Power: The flow should minimize power consumption while meeting timing constraints.

Congestion: The flow should minimize congestion in the clock and data routing networks.

Scalability: The flow should be scalable for large designs with many clock sinks and complex routing requirements.

Design rules: The flow should comply with the design rules and constraints of the foundry process.

c) Three next-best flows that could be considered as variants of the given flow are:

Clock-first flow: In this flow, the clock sink placement and buffer tree construction steps are performed before the standard-cell global placement. This can reduce clock skew and simplify the clock routing process. However, it may increase congestion and area, and make it harder to meet timing constraints.

Timing-driven flow: In this flow, the global and detailed placement steps are driven by timing constraints rather than physical optimization criteria. This can improve timing performance but may increase area and congestion.

Congestion-driven flow: In this flow, the placement and routing steps are driven by congestion constraints rather than timing or physical optimization criteria. This can reduce congestion but may lead to suboptimal timing or area.

The given flow is preferred because it balances timing, area, and congestion constraints while maintaining scalability and compliance with design rules. It also follows a logical order that builds upon the previous steps, leading to a more efficient and effective clock distribution network.

Q9: If we migrate to the next technology node and double the gate count of a design, how would you expect the size of the LEF and routed DEF files to change? Explain your reasoning.

If we migrate to the next technology node and double the gate count of a design, we would expect the size of the LEF and routed DEF files to increase. The exact amount of increase depends on the design and the specific technology node, but there are several reasons why we can expect an increase in file size:

More gates: Doubling the gate count of a design means that there are more gates to represent in the LEF and routed DEF files. Each gate has associated layout and routing information, which adds to the size of the files.

Increased complexity: As gate count increases, the design tends to become more complex. This can result in more complicated layouts and routing paths, which require more data to represent in the LEF and routed DEF files.

Smaller feature size: As we migrate to the next technology node, the feature size of the transistors and interconnects typically decreases.
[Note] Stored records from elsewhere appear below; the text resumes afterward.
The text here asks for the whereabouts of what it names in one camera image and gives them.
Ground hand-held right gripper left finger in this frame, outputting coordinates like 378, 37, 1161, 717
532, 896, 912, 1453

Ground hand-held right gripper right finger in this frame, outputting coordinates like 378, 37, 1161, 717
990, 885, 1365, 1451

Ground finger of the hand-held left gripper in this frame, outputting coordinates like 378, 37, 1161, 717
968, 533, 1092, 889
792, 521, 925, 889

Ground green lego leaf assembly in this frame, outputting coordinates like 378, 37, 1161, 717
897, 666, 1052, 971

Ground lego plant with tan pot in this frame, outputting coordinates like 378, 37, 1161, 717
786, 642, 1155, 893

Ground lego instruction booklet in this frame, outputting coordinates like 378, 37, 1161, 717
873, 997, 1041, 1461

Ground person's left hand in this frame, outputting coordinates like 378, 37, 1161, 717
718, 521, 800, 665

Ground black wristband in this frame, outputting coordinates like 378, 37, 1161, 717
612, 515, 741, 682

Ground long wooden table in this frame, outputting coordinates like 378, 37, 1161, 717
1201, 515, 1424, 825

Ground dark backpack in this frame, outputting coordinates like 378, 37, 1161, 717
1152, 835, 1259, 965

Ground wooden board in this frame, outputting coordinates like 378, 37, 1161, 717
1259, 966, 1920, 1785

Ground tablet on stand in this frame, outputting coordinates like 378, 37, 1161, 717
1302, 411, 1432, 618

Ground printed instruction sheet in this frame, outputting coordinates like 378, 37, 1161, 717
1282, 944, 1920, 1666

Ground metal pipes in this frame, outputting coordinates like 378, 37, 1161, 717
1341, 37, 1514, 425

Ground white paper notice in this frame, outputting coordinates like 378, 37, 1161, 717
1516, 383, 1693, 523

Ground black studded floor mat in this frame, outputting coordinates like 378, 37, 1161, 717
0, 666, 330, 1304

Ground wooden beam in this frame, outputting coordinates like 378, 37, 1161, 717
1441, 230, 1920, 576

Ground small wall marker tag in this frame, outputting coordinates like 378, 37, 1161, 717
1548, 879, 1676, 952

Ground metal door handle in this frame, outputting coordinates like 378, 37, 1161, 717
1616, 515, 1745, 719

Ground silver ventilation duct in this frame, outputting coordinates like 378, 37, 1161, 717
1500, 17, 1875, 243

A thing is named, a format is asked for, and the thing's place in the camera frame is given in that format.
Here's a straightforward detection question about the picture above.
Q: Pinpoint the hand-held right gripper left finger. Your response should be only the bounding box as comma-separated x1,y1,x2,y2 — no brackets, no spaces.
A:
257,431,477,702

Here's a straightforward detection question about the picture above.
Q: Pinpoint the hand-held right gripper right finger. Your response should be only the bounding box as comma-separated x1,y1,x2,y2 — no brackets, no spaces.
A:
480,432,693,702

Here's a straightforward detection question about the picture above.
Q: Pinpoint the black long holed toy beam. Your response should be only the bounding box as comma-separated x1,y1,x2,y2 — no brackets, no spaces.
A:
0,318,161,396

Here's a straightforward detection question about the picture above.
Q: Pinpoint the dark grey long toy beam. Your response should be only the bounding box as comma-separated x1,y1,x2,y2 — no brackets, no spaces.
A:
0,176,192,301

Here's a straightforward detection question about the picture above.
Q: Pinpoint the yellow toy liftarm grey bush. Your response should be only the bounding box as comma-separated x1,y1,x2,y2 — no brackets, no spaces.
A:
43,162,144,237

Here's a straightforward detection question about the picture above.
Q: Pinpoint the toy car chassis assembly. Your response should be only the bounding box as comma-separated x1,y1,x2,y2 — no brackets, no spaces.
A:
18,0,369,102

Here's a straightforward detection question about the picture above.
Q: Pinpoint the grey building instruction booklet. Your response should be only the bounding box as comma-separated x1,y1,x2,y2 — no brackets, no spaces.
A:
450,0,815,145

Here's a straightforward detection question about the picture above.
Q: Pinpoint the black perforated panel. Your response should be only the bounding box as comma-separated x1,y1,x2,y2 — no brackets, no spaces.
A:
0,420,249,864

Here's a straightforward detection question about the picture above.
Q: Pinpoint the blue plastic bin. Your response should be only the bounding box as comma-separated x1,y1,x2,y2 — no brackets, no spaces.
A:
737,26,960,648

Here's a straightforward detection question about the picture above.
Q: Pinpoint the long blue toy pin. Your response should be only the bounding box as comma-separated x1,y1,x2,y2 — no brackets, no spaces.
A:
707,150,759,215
This means that the layout and routing features are smaller and more closely packed together, requiring more data to represent in the LEF and routed DEF files.

More layers: With the increase in complexity and smaller feature size, it may be necessary to use more metal layers for routing. Each additional metal layer adds to the size of the routed DEF file.

Overall, the size of the LEF and routed DEF files will likely increase with a doubling of the gate count due to these factors. However, the exact amount of increase will depend on the design and specific technology node, as well as the optimization techniques used to reduce the file size.